### WHAT IS REQUIRED
Transcribe exactly the first line of the listing below and each line that follows it, ending with the line that contains "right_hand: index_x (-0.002", and omit the remainder.
+++ SOURCE RECORDS
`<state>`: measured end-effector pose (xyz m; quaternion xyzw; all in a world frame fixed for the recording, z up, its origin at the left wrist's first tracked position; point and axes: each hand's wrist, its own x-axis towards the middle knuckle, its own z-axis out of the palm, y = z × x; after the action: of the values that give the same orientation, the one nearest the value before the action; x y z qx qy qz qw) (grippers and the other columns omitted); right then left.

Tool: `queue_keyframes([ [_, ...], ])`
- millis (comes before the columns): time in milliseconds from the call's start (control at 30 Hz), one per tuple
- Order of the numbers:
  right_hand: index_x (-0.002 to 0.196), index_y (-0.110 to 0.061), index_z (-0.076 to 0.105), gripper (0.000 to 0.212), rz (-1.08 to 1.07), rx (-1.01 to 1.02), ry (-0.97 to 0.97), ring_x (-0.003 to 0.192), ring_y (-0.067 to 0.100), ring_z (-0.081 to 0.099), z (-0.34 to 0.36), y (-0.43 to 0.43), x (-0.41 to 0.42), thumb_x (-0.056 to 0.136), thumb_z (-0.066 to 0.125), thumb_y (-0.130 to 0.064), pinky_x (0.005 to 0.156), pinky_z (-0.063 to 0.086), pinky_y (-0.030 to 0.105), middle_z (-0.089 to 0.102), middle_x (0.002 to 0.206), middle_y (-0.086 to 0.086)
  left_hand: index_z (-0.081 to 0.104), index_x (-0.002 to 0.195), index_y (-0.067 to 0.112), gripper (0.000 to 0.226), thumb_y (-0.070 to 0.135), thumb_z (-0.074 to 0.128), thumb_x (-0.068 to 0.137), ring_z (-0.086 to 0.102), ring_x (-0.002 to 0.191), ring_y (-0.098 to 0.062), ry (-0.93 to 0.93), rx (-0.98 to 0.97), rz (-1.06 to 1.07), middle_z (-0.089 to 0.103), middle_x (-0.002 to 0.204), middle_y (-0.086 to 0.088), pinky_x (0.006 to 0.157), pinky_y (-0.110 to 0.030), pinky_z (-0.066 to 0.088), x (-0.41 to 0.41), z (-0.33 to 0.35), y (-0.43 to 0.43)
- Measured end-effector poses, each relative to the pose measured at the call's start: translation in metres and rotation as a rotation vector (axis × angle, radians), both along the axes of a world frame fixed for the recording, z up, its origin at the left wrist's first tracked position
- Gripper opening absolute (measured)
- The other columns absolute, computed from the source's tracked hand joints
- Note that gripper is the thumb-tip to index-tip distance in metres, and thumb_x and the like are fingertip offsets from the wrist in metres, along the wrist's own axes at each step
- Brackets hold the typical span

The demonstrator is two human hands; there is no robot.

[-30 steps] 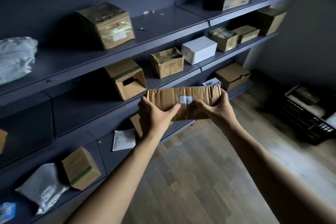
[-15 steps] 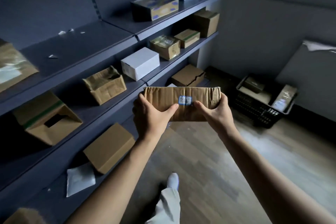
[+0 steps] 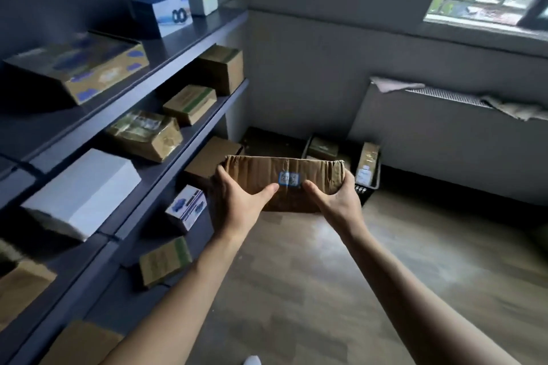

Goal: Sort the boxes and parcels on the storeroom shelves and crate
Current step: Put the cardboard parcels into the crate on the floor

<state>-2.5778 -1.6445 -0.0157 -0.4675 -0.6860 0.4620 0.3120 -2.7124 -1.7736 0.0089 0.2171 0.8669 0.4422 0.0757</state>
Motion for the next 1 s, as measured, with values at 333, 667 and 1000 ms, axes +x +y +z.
queue_keyframes([
  [333, 0.116, -0.02, 0.052, 0.064, -0.138, -0.059, -0.062, 0.094, 0.006, 0.064, -0.042, 0.161, 0.008, 0.067, 0.084, -0.044, 0.085, 0.053, 0.029, 0.064, 0.1, -0.011, 0.022, 0.147, 0.001, 0.112, 0.044, 0.085, 0.066, 0.035, 0.137, -0.03, -0.098, -0.047, -0.205, 0.037, 0.149, -0.017, 0.11, -0.039, 0.033, -0.012, -0.04, 0.188],
  [667, 0.118, -0.028, 0.042, 0.065, -0.117, -0.201, -0.135, 0.109, 0.013, 0.059, -0.073, 0.373, 0.007, 0.069, 0.082, -0.044, 0.097, 0.047, 0.033, 0.059, 0.115, -0.006, 0.013, 0.15, 0.005, 0.118, 0.05, 0.082, 0.066, 0.03, 0.138, -0.031, -0.163, -0.192, -0.19, 0.032, 0.15, -0.016, 0.109, -0.04, 0.032, -0.012, -0.074, 0.405],
  [1000, 0.132, -0.023, 0.046, 0.08, -0.077, -0.241, -0.336, 0.118, 0.018, 0.053, -0.127, 0.548, -0.029, 0.066, 0.081, -0.05, 0.099, 0.045, 0.035, 0.052, 0.123, 0.0, 0.022, 0.144, 0.011, 0.108, 0.054, 0.08, 0.064, 0.036, 0.13, -0.035, -0.238, -0.387, -0.206, 0.04, 0.14, -0.017, 0.105, -0.041, 0.032, -0.053, -0.138, 0.568],
])
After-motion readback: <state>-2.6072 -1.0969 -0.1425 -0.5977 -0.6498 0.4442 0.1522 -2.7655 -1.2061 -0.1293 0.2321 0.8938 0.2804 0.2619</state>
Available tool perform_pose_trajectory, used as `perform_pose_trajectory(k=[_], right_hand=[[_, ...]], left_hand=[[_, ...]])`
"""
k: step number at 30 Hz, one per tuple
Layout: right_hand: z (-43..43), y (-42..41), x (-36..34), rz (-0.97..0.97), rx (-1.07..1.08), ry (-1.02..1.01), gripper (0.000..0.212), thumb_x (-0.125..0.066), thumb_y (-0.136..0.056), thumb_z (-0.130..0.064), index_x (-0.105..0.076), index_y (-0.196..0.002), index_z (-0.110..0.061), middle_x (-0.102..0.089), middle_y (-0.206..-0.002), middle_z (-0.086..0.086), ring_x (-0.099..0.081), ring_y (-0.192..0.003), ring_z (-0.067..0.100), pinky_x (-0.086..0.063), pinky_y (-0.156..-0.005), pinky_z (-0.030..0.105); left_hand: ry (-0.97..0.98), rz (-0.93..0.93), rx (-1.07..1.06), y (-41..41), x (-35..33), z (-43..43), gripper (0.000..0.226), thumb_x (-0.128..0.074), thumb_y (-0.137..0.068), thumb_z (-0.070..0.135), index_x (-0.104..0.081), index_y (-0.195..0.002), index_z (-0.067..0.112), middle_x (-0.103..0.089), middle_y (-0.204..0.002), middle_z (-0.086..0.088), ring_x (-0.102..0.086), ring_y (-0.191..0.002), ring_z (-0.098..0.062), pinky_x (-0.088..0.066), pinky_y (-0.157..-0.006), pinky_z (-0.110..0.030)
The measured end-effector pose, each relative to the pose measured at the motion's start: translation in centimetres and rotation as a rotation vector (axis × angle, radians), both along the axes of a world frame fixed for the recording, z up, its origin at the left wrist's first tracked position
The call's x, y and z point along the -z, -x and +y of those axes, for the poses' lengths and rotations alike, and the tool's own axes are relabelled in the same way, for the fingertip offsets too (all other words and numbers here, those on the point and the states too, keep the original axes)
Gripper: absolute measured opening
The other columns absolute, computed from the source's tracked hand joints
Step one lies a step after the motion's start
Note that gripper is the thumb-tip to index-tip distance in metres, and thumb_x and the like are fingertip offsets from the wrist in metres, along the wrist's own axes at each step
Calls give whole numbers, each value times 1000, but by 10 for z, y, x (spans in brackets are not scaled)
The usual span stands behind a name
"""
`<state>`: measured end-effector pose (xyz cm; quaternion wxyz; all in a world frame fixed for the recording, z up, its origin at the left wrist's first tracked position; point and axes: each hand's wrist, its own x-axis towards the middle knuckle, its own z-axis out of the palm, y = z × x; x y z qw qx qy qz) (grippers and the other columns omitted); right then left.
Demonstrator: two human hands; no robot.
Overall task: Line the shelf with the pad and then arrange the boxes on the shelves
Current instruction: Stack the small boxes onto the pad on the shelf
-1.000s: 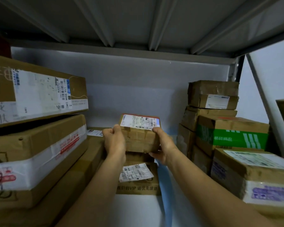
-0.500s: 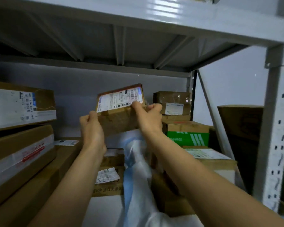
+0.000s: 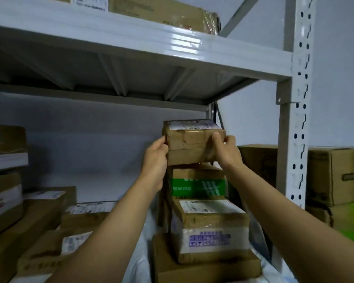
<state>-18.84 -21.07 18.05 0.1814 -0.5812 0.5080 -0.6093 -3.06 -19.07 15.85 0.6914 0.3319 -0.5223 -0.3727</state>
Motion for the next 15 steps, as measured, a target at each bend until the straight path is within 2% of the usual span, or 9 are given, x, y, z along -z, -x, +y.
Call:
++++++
### YOUR SOLUTION
`<state>`: measured end-effector pose (xyz m; quaternion xyzw; all in a world frame fixed for the recording, z up, its origin at the left wrist's first tracked position; point and axes: each hand's wrist, its own x-axis towards the middle knuckle, its own z-axis out of the palm, y = z × x; after the action: of the values that give the same orientation, the one nearest the value before the action; x y z qx qy qz qw) (grippers and the other columns omitted); right then left.

Tool: `queue_keyframes([ [_, ...], ])`
- millis (comes before the columns): time in milliseconds from the call's start (control at 30 Hz), one per tuple
- Order of the numbers:
  right_hand: index_x (-0.002 to 0.196), index_y (-0.110 to 0.061), index_z (-0.076 to 0.105), gripper (0.000 to 0.212), rz (-1.08 to 1.07), rx (-1.01 to 1.02), ry (-0.97 to 0.97), ring_x (-0.003 to 0.192), ring_y (-0.067 to 0.100), ring_z (-0.081 to 0.099), z (-0.34 to 0.36), y (-0.43 to 0.43), x (-0.41 to 0.42), thumb_x (-0.056 to 0.136), thumb_z (-0.066 to 0.125), thumb_y (-0.130 to 0.064), pinky_x (0.005 to 0.156), pinky_z (-0.063 to 0.086), pinky_y (-0.030 to 0.105), middle_z (-0.089 to 0.102), middle_x (0.002 to 0.206), middle_y (-0.086 to 0.086)

There is no more output for this exercise.